→ **Exercise brief**:
Locate "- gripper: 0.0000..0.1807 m" in the data below, then output the line it is on and all following lines through the last, word for word. Skip any pictures.

→ **Information shown**:
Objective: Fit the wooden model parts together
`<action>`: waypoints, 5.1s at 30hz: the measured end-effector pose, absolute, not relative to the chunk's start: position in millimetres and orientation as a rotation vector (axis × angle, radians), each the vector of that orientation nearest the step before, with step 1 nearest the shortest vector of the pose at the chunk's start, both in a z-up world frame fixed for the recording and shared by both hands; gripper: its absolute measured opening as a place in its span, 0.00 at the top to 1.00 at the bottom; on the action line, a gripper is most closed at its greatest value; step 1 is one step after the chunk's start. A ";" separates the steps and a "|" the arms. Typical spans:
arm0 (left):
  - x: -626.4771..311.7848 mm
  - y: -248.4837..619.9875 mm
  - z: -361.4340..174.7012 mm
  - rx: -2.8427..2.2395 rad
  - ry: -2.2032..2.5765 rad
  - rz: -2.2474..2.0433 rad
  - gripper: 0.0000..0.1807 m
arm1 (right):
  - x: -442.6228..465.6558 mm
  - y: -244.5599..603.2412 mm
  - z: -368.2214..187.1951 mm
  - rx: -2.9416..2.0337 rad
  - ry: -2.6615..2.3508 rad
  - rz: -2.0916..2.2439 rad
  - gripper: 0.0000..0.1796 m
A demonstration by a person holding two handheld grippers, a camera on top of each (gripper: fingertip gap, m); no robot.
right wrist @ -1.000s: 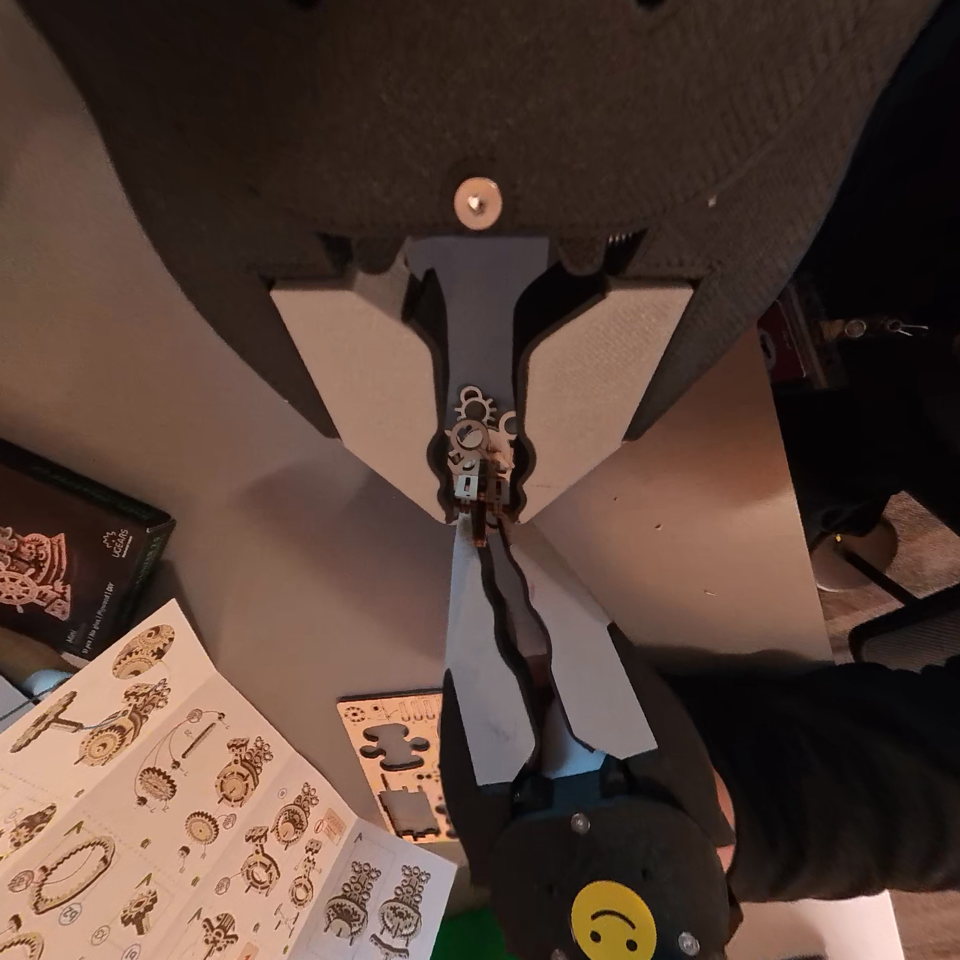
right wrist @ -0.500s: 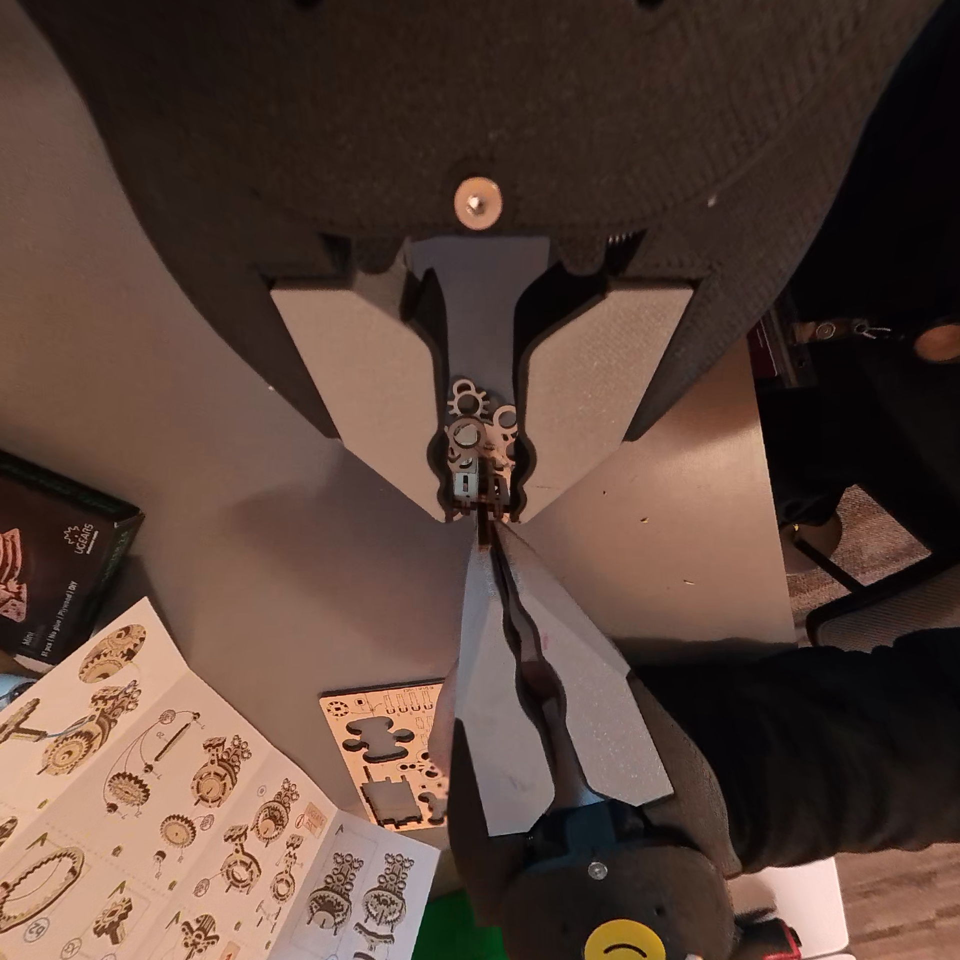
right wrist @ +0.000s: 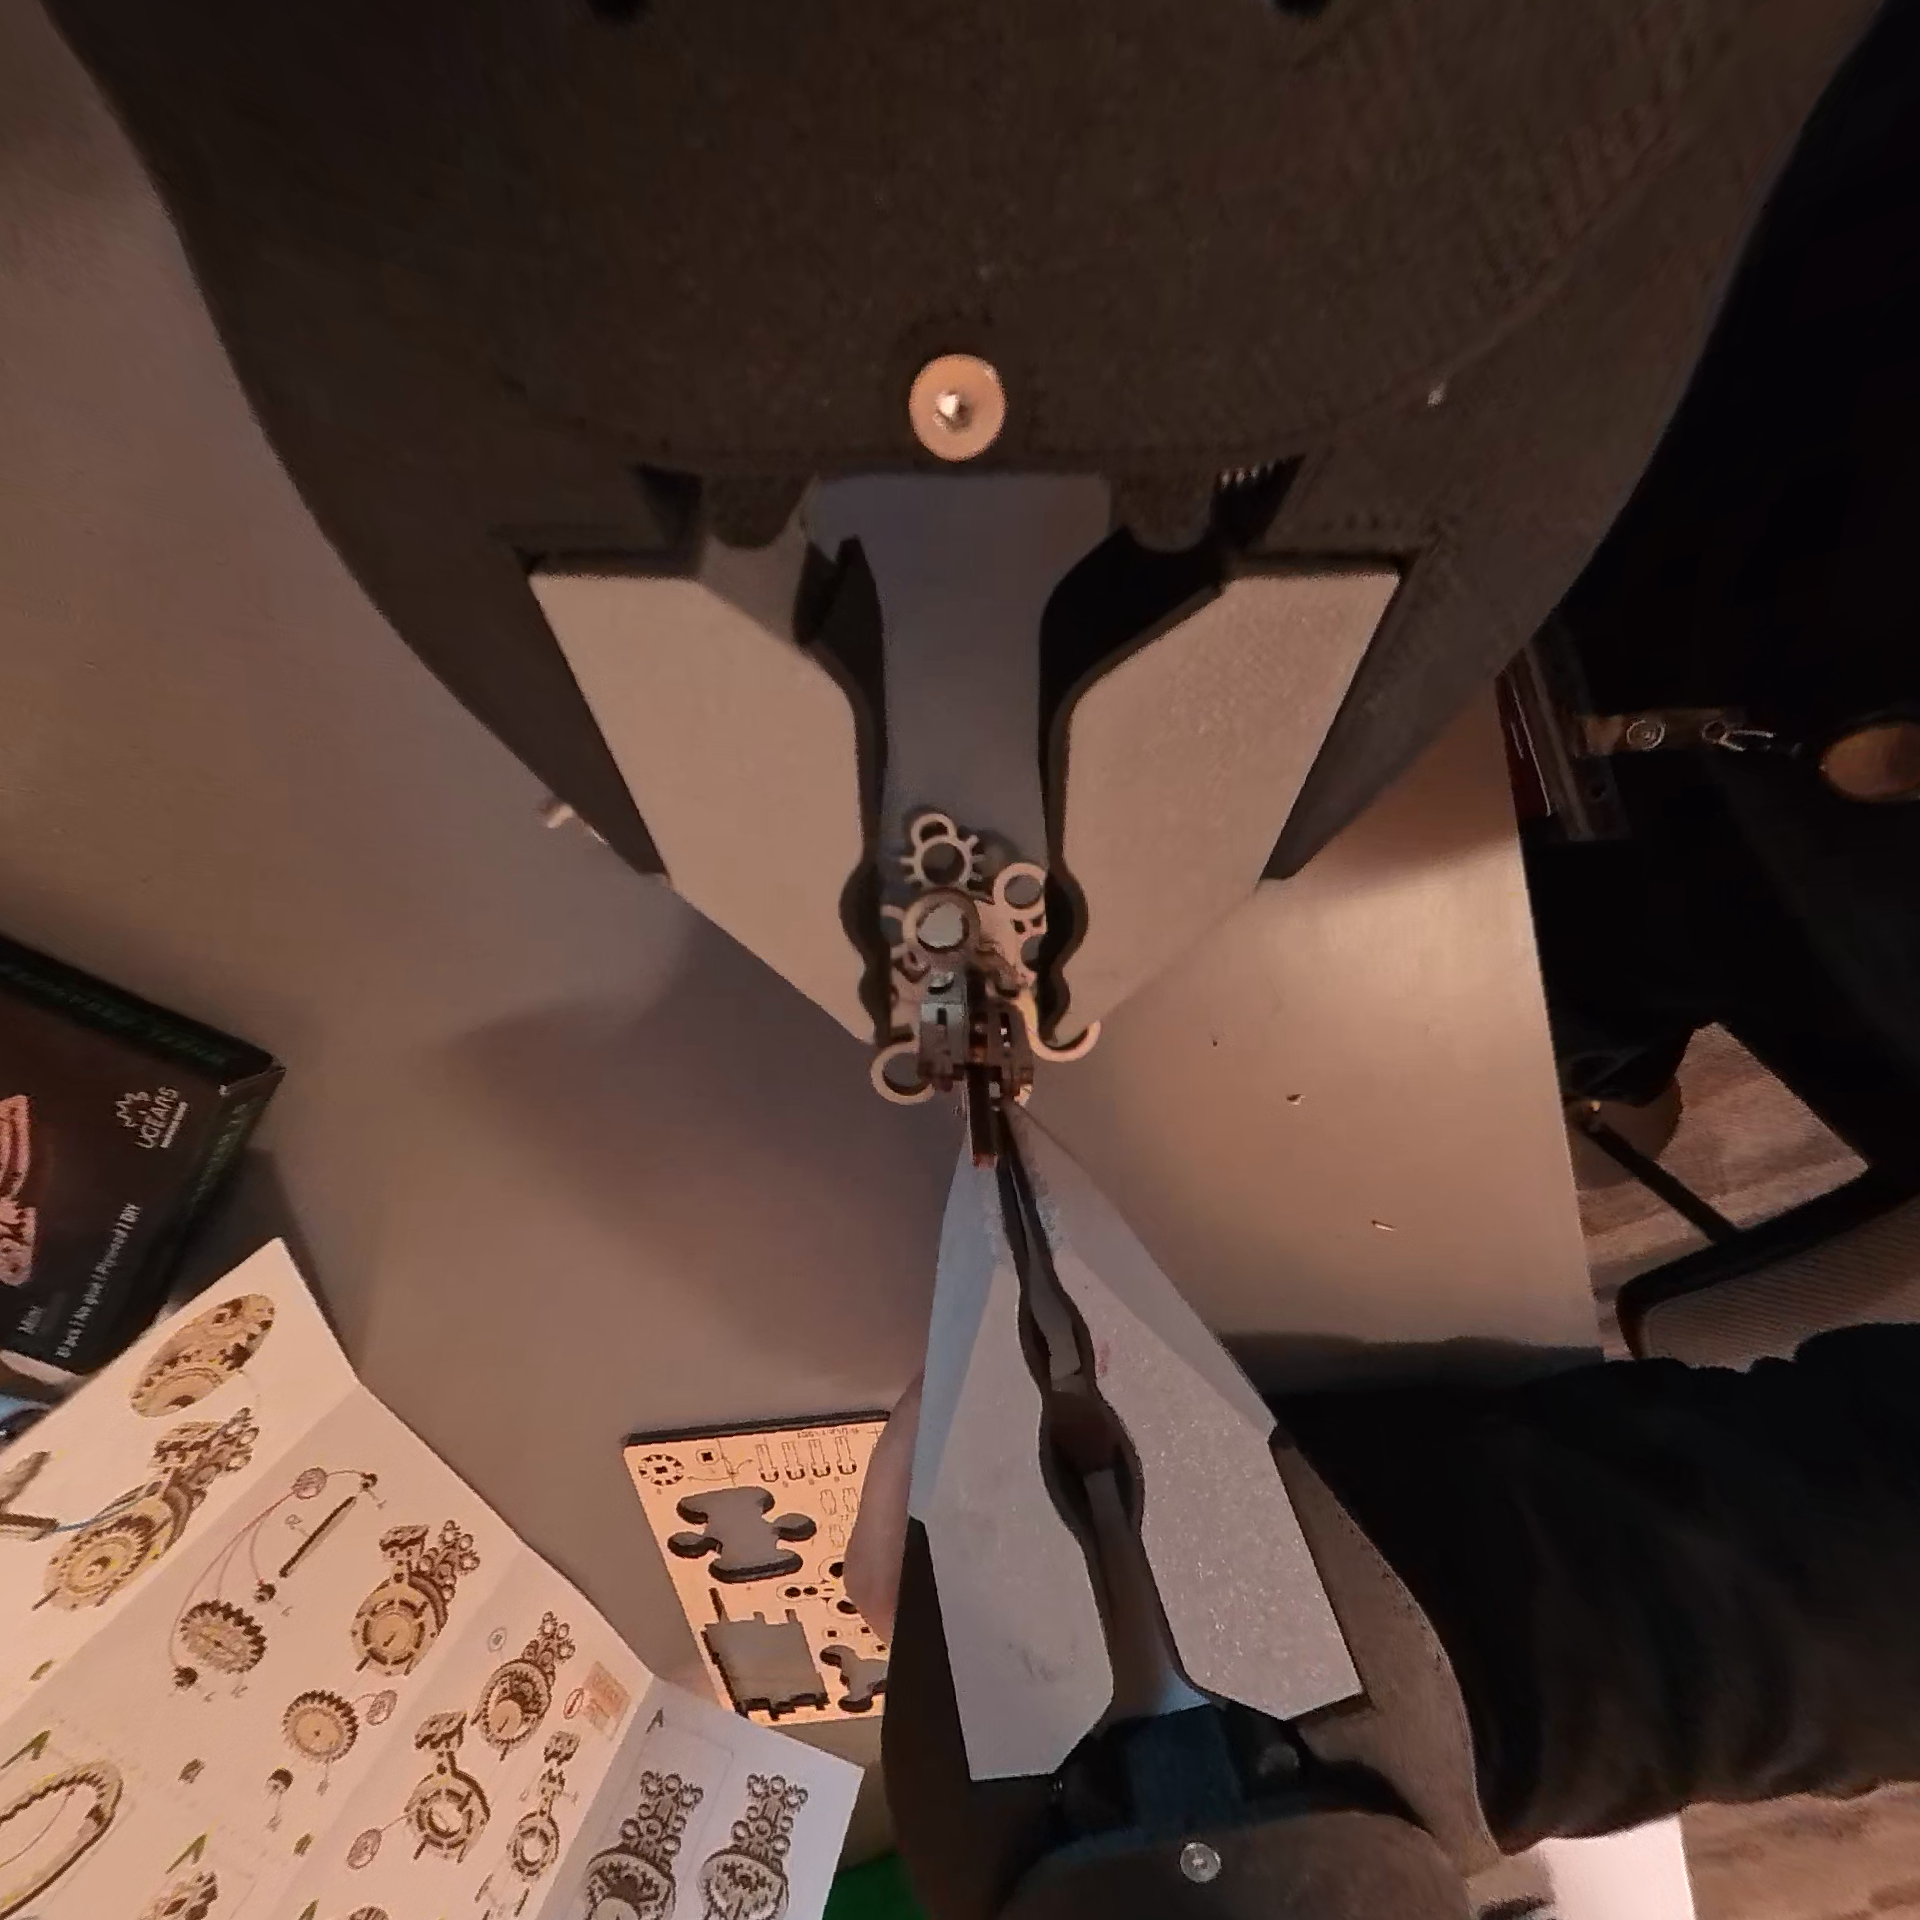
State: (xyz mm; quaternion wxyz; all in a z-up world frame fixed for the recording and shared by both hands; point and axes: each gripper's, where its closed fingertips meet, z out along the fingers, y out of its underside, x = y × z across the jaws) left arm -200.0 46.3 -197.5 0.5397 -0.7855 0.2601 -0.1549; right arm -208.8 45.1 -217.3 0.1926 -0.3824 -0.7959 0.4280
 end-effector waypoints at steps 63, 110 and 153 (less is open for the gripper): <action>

→ **Exercise answer**:
  - gripper: 0.0000..0.1807 m
arm1 (right):
  - x: -442.6228..465.6558 mm
  - y: -244.5599..603.2412 mm
  - z: -368.2214..187.1951 mm
  - rx: -2.9416..2.0337 rad
  - ry: -2.6615..2.3508 rad
  - rz: -2.0916..2.2439 rad
  - gripper: 0.0000..0.1796 m
A demonstration by a person holding two handheld grippers, a camera on top of each (gripper: fingertip gap, m); no robot.
right wrist @ -1.000s: 
right wrist @ -0.500s: 
right wrist @ +0.000s: 
State: (xyz mm; quaternion wxyz; all in a z-up world frame fixed for the recording and shared by both hands; point and axes: each gripper's, where its closed fingertips meet, z out along the fingers, y out of its underside, x = y × z across the jaws) left arm -200.0 46.3 -197.5 0.5397 -0.7855 0.2601 -0.1549; right arm -208.8 45.1 -217.3 0.1926 -0.3824 -0.7959 0.4280
 end-effector waypoints at steps 63, 110 and 153 (less is open for the gripper): <action>

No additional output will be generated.